Ortaoyunu, giriş, muhavere, fasıl ve bitiş olmak üzere dört bölümden oluşur. Oyuna geçmeden önce zurna ve çifte naralar eşliğinde köçekler ve curcunabazlar meydana gelerek dansa başlarlar; gürültülü, patırtılı bir gösteri olan curcunaya oyunun başkişileri olan Kavuklu ve Pişekâr da katılırdı. Dans bittikten ve oyuncular sahneden çekildikten sonra giriş bölümünde zurnanın çaldığı hava eşliğinde elinde “pastal” denen şakşak bulunduğu hâlde sahneye seyircileri yerden selamlayarak Pişekâr gelir ve oyunu açardı. İkinci bölüm ise Kavuklu ve Pişekâr’ın türlü söz oyunlarıyla birbirleriyle yarıştıkları muhavere yahut tekerleme bölümüdür. Karagözdeki muhavere bölümü gibi bu bölümün oynanacak olan oyunla ilgisi yoktur. Muhavere bittikten sonra asıl oyunun oynanacağı fasıl başlar. Bir tema üzerine kurulu olan oyun, başta Kavuklu ve Pişekâr olmak üzere konuyla ilgili oyuncular tarafından temsil edilir. Yine karagözde olduğu gibi İstanbul’da yaşayan unsurlar kendi kılık ve şiveleriyle oyunda yer alır. Diğer gösteri sanatlarında olduğu gibi dönemin aksaklıklarını açık yahut kapalı bir şekilde eleştirmek, göndermeler yapmak ortaoyunu temsilleri için de söz konusudur. Oyunda zenne rolüne çıkanlar ise kadın kılığına girmiş erkek oyunculardır. Taklit ve yanlış anlama unsurlarının bol olarak kullanıldığı bu bölümde, seyircileri eğlendirmek ve bu alanda ustalık göstermek oyuncuların başlıca amacıdır. Son bölümde ise Pişekâr tekrar sahneye gelir ve temsil sırasında yapılan hatalardan dolayı özür diler. Gelecek sefer oynanacak oyunun adını ve yerini seyircilere duyurur. Zurnanın bitiş havası çalmasıyla temsil sona erer.

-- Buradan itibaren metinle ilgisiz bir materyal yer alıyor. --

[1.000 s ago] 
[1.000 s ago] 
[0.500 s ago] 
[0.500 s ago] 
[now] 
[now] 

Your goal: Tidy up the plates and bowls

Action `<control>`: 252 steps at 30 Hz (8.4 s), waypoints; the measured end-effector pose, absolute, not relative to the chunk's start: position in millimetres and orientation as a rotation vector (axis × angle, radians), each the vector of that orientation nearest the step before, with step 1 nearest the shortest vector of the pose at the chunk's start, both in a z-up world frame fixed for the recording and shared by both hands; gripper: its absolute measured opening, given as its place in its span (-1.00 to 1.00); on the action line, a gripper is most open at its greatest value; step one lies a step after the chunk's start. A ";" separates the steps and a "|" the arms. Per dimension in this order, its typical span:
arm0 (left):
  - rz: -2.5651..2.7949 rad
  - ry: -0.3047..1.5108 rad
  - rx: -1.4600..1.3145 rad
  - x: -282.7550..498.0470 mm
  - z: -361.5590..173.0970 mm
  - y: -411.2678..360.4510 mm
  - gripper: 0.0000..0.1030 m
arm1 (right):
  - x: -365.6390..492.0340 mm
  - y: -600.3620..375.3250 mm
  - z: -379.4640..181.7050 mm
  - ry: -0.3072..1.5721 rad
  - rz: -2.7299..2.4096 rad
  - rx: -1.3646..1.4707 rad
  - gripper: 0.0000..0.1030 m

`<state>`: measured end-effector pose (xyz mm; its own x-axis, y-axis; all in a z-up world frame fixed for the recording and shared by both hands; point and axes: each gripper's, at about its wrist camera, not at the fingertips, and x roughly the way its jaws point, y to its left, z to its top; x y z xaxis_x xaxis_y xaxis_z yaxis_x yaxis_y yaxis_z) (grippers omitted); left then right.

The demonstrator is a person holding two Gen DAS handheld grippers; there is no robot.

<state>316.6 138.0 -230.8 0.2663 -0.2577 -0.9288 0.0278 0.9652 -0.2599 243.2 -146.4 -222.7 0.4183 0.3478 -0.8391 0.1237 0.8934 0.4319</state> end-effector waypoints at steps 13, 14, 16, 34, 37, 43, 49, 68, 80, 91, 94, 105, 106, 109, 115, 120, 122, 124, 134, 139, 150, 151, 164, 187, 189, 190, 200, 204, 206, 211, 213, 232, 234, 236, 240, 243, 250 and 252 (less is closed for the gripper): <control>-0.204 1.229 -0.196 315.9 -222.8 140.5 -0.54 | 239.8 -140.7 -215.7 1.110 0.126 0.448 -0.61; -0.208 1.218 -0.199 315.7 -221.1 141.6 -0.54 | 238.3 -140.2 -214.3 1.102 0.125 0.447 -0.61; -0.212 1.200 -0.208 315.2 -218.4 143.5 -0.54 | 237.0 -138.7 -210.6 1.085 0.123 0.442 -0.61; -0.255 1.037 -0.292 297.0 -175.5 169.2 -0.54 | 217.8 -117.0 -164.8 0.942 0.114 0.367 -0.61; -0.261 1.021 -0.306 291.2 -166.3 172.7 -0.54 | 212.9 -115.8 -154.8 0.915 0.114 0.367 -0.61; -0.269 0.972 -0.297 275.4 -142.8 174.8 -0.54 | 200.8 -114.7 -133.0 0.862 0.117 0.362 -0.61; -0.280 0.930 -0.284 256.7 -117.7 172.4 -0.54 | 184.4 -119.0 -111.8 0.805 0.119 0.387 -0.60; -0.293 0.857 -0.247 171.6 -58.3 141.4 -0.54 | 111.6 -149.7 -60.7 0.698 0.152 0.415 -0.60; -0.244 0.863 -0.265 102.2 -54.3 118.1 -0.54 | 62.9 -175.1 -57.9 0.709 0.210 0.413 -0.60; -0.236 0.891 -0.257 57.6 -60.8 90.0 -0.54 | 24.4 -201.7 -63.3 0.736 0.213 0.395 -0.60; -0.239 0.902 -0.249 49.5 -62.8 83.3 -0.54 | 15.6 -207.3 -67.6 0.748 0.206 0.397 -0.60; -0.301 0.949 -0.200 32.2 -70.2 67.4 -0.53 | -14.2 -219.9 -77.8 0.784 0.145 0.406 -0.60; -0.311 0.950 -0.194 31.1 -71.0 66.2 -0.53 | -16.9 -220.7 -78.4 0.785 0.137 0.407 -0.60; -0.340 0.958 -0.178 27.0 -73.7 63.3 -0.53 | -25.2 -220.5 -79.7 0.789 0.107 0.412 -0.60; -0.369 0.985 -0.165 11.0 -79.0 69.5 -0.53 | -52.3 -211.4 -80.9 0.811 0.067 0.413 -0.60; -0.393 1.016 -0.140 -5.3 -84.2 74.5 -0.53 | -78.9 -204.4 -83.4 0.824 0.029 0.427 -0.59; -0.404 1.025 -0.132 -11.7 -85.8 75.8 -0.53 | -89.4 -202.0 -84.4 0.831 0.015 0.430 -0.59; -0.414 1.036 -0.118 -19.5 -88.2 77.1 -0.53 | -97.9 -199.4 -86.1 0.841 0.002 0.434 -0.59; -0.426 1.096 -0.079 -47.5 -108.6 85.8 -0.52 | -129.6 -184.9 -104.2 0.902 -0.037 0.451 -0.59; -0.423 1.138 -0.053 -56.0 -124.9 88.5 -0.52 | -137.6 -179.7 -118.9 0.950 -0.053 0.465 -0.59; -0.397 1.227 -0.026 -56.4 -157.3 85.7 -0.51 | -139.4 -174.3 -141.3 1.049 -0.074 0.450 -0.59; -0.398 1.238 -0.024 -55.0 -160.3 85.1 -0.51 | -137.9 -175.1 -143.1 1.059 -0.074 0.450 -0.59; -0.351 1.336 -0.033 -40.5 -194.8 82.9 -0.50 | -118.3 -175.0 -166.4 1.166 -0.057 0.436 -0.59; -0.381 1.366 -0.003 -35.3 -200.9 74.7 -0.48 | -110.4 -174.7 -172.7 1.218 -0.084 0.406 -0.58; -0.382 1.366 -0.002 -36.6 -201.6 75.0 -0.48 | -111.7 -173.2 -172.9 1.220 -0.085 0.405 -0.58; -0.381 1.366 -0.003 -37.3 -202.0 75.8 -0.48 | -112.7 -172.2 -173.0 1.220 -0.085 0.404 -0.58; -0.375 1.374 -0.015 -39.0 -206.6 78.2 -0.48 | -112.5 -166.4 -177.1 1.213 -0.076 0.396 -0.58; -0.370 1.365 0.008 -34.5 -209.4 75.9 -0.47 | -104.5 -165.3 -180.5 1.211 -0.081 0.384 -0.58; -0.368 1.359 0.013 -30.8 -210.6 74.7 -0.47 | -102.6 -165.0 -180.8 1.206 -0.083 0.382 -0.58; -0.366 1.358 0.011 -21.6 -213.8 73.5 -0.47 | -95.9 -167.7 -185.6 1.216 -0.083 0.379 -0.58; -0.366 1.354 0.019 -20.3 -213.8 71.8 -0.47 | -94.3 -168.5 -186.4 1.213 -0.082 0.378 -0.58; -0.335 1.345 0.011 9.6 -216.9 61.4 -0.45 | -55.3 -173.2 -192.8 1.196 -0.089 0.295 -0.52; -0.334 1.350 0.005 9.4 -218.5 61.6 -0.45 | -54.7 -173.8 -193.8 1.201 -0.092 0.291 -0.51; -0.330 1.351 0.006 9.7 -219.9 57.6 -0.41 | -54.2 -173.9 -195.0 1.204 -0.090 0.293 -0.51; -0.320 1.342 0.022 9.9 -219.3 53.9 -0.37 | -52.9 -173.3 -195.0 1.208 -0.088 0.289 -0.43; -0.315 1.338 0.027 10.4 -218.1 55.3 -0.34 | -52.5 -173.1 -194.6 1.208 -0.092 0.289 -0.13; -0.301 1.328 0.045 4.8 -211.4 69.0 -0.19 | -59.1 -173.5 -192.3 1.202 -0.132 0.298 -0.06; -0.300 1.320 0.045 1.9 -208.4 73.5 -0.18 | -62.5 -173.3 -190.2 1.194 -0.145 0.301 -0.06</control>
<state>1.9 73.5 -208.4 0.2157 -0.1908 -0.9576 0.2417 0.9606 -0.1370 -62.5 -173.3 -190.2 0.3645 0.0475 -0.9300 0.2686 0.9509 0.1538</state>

Ortaoyunu “kol” adı verilen oyun grupları tarafından icra edilirdi. Zuhurî Kolu, Han Kolu, Kirli Kol, Yoran Kolu, Çifte Kanburlar Kolu, Hacı Bekçi Kolu, Süpürge Kolu, İstanbul’da faaliyet göstermiş oyun kollarıdır. İskilip Hanı, Kadri Paşa Hanı, Tavukpazarı’ndaki Saraç Hanı, Esir Pazarı’ndaki Esirci Tiyatrosu, Sultan Mahmut Türbesi karşısındaki Hayal ve Kavuklu Tiyatrosu, Divanyolu’nda bulunan Arif’in Kıraathanesi, Aksaray’daki Dilküşâ Kıraathanesi, Tahtakale’deki Bahçeli Kıraathane, Cinci Meydanı’nda Enver Efendi’nin yeri, Üsküdar’da Çarşıboyu Demirciler içindeki oyun yeri, Beşiktaş Fulya’daki oyun yeri ortaoyunu oynanan kapalı mekânlardan bazılarıdır. Göksu, Çubuklu, Kâğıthane, Bentler, Sarıyer, Haydarpaşa Çayırı, Koşuyolu, Merdivenköy, Edirnekapı’da Kavasın Bağı, Büyükdere Çayırı, Fenerbahçe, Çengelköy’de Havuzbaşı, Kazıklıbağ, Şifa Havuzu, Bağlarbaşı, Doğancılar, Libade, Küçük Çamlıca, Kadıköy’de Papazın Bağı, Yoğurtçu Çayırı, Bakırköy, Moda mesireleri, ayrıca Sultanahmet’te Belediye Bahçesi, Kadırga Meydanı vs. ortaoyunu temsillerinin gerçekleştirildiği açık mekânlardır.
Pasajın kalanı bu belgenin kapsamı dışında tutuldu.